- Task directions
As the answer, give exactly the lines of the records below from the one with "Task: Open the" through the one with "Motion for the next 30", ends included and pictures left out.

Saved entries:
----------------

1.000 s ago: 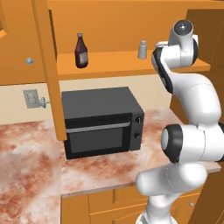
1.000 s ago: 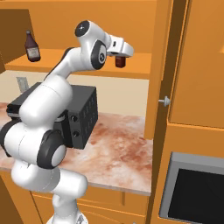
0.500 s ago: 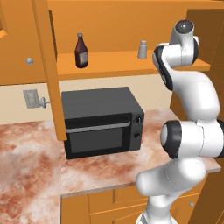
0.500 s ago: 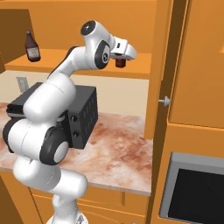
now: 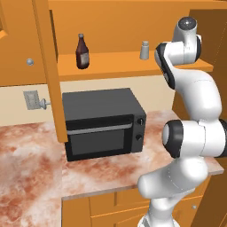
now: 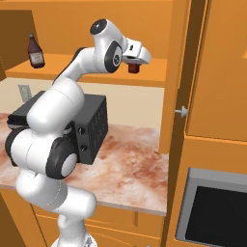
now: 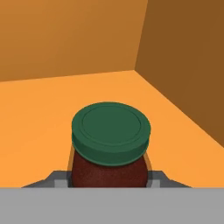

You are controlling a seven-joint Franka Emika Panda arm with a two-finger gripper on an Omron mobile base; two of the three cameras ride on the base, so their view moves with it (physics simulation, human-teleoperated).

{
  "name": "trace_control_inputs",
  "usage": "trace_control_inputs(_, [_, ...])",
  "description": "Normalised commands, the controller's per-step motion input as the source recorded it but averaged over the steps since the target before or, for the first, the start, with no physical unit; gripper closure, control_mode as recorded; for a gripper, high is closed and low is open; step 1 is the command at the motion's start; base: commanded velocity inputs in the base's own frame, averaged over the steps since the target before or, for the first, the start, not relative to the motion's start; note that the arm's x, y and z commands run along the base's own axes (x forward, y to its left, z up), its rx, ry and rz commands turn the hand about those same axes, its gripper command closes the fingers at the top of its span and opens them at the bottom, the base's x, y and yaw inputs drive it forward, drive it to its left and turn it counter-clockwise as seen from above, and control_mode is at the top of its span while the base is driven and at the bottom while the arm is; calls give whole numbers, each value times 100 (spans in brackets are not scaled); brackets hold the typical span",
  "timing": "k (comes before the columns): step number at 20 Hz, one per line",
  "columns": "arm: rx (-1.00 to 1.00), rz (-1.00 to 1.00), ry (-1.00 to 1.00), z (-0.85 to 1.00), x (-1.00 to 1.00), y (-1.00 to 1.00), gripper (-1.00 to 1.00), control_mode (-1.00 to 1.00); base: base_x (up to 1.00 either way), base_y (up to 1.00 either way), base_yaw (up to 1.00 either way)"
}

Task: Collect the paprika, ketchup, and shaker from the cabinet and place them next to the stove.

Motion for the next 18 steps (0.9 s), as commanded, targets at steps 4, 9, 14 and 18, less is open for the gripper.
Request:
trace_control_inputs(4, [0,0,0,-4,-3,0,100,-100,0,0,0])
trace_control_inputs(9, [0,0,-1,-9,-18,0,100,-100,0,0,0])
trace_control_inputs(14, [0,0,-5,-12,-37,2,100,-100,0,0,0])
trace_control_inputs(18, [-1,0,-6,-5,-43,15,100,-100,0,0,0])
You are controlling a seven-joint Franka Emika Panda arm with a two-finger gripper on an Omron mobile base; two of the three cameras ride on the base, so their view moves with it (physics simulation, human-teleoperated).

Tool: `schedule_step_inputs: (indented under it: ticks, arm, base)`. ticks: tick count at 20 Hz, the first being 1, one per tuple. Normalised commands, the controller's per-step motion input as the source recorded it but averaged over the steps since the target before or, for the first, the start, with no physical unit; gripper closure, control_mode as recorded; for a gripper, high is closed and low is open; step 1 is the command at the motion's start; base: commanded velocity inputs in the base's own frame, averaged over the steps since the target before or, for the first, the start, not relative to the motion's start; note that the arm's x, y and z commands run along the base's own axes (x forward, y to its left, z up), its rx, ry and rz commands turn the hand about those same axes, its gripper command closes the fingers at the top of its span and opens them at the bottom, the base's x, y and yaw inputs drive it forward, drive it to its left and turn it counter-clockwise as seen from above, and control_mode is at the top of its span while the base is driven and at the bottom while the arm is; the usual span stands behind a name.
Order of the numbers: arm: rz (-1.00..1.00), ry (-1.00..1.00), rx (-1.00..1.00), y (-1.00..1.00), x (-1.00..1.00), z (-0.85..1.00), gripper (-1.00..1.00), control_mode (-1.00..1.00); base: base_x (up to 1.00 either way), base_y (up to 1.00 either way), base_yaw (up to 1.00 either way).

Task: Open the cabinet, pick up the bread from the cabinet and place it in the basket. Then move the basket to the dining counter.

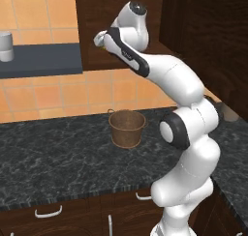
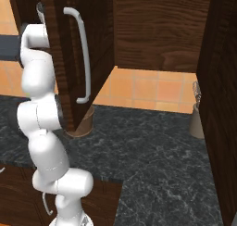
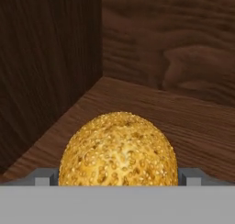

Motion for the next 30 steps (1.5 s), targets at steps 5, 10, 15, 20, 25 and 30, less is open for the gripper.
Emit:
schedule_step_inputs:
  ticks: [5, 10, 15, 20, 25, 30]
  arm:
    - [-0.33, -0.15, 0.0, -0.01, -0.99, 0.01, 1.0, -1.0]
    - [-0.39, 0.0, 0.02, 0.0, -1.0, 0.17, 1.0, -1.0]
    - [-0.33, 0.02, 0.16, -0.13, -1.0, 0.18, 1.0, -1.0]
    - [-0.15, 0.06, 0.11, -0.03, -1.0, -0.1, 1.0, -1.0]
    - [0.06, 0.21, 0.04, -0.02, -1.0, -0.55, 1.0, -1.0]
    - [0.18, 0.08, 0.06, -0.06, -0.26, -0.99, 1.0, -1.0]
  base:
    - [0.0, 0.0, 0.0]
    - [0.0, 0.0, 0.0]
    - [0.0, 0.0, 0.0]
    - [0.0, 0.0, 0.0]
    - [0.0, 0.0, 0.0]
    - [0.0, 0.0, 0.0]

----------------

- Expected answer
Task: Open the cabinet, pick up the bread from the cabinet and place it in the basket. Then move the basket to the dining counter.


Motion for the next 30 steps (1.5 s), targets at steps 5, 10, 15, 20, 25 and 30, less is open for the gripper.

The answer has been fully stated.